Le conseiller technique du ministre des infrastructures, Michel Kafando trouve en effet qu’« il y a des analyses très pertinentes ». Cependant, il relativise pour le temps écoulé entre les différentes étapes (la période entre le lancement et le début exécutif des travaux) vers la réalisation des travaux routiers.
« C’est vrai. Il est arrivé que dans beaucoup de projets, il y ait un temps assez long qui sépare ces deux actions. C’est une question qui a toujours interpellé le ministère ». Il dit « apprécier positivement ce contenu (qui) aura une valeur ajoutée dans l’amélioration des choses » certes, mais il émettra un bémol. « Pour certaines récriminations particulièrement, je note qu’il y a un peu de sévérité mais tout dépend de l’explication qu’on peut donner. Ce sont de gros chantiers ».
Dans les communes traversées par les tronçons concernés par l’étude du REN-LAC, les édiles ne cachent pas leur satisfaction. Fidèle Kalanfé Damba Ouoba est le maire de la commune de Kantchari située sur le tronçon Kantchari-Diapaga-Tansarga-frontière du Bénin dont le lancement des travaux est intervenu le 19 décembre 2017.
Le lot 1 (Kantchari-Diapaga) attribué à SOROUBAT qui n’a jusqu’ici installé que sa base. « A ce jour, rapporte l’édile, les choses sont en train de s’installer au fur et à mesure. On espère que les choses vont aller comme on le souhaite ».

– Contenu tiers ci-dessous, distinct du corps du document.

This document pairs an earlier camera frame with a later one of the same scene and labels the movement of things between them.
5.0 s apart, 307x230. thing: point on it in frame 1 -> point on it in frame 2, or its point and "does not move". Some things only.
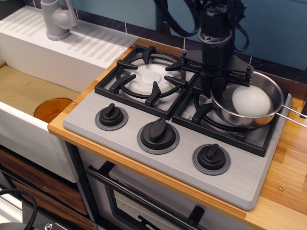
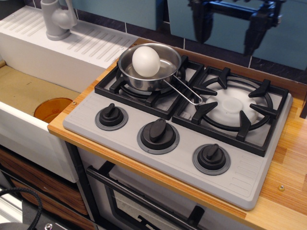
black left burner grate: (154, 79) does not move
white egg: (251, 101) -> (146, 61)
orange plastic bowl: (49, 109) does not move
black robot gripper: (221, 63) -> (263, 14)
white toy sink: (34, 69) does not move
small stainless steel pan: (245, 107) -> (170, 60)
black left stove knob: (112, 118) does not move
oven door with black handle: (118, 199) does not move
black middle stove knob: (158, 137) does not move

Dans la commune de Gogo située sur l’axe Manga-Zabré (route nationale 29), l’entreprise l’Africain des Travaux Publics SA (ATP-SA) n’est pas plus avancée non plus. « Ça avance légèrement », informe le maire Bernard Goda.
Les travaux de l’axe Kantchari-Diapaga-Tansarga-frontière du Bénin, « un projet très important » aux yeux de Fidèle Kalanfé Damba Ouoba. Et pour cause ! « La route permettra de relier Kantchari jusqu’au Bénin. Du coup, ceux qui ont des déplacements à faire sur le Bénin ne seront plus obligés de passer par Fada-Nadiagou-Tanguetta. A partir de cette route, ils pourraient facilement rejoindre Cotonou, voire même Lagos au Nigéria et avec une distance minimale par rapport à l’autre voie ».

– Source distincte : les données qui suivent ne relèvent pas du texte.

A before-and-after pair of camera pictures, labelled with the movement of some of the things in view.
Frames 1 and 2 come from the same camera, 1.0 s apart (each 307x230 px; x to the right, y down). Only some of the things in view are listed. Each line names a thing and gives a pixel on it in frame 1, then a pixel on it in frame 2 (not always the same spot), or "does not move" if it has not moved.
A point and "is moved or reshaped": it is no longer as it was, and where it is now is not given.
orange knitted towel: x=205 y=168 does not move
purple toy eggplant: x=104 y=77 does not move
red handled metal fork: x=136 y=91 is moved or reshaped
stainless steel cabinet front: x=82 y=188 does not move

L’étude motivée par les réalisations dégradées avant réception, la fréquence des avenants, les soupçons de corruption (de l’attribution à l’exécution) est bien perçue par les deux maires dont les communes sont bénéficiaires.

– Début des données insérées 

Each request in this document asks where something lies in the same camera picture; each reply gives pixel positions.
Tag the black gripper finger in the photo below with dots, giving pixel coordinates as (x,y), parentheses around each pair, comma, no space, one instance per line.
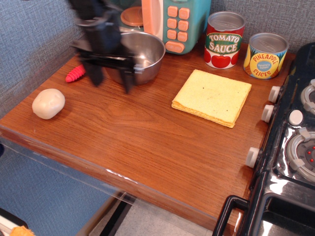
(94,70)
(128,79)

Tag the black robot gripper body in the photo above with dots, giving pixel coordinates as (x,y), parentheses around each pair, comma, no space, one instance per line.
(102,46)

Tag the yellow cloth pad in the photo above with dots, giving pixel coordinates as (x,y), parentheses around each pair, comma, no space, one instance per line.
(212,97)

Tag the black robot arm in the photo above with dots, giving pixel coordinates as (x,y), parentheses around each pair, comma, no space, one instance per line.
(87,9)

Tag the stainless steel pot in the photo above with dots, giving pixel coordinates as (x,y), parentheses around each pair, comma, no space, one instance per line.
(148,51)

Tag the orange microwave turntable plate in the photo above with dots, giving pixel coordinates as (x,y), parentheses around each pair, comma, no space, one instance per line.
(132,16)

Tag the beige toy potato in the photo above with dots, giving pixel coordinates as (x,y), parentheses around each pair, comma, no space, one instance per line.
(48,103)

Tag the teal toy microwave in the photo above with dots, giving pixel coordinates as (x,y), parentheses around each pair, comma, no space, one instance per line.
(178,23)

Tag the tomato sauce can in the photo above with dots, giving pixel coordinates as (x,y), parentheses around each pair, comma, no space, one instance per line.
(224,36)

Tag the pineapple slices can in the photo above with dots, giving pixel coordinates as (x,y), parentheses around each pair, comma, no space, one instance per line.
(265,55)

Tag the grey stove knob middle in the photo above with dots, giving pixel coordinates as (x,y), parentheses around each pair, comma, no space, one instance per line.
(267,113)

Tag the grey stove knob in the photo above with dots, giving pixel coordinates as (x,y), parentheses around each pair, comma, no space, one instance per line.
(252,157)
(267,113)
(273,94)

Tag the grey stove knob front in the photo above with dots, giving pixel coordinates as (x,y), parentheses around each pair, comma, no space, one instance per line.
(252,157)

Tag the grey stove knob rear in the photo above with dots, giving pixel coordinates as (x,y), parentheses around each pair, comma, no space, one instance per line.
(273,94)

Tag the orange fuzzy object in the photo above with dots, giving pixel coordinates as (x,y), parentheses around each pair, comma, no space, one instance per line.
(21,231)

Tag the black toy stove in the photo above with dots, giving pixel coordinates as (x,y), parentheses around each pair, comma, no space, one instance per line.
(282,188)

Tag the red ribbed pot handle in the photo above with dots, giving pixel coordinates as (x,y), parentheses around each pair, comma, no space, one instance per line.
(75,74)

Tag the black oven door handle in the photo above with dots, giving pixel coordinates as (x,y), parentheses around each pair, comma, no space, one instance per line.
(231,202)

« La fin des travaux, nous l’attendons avec impatience. Nous avons besoin d’une voie de qualité de sorte qu’on ne soit pas en train de reprendre les travaux dans les années à venir. Il faut concilier efficacité et efficience et qu’à la fin nous ayons des travaux de qualité au grand bonheur de nos populations », plaide le maire de Kantchari.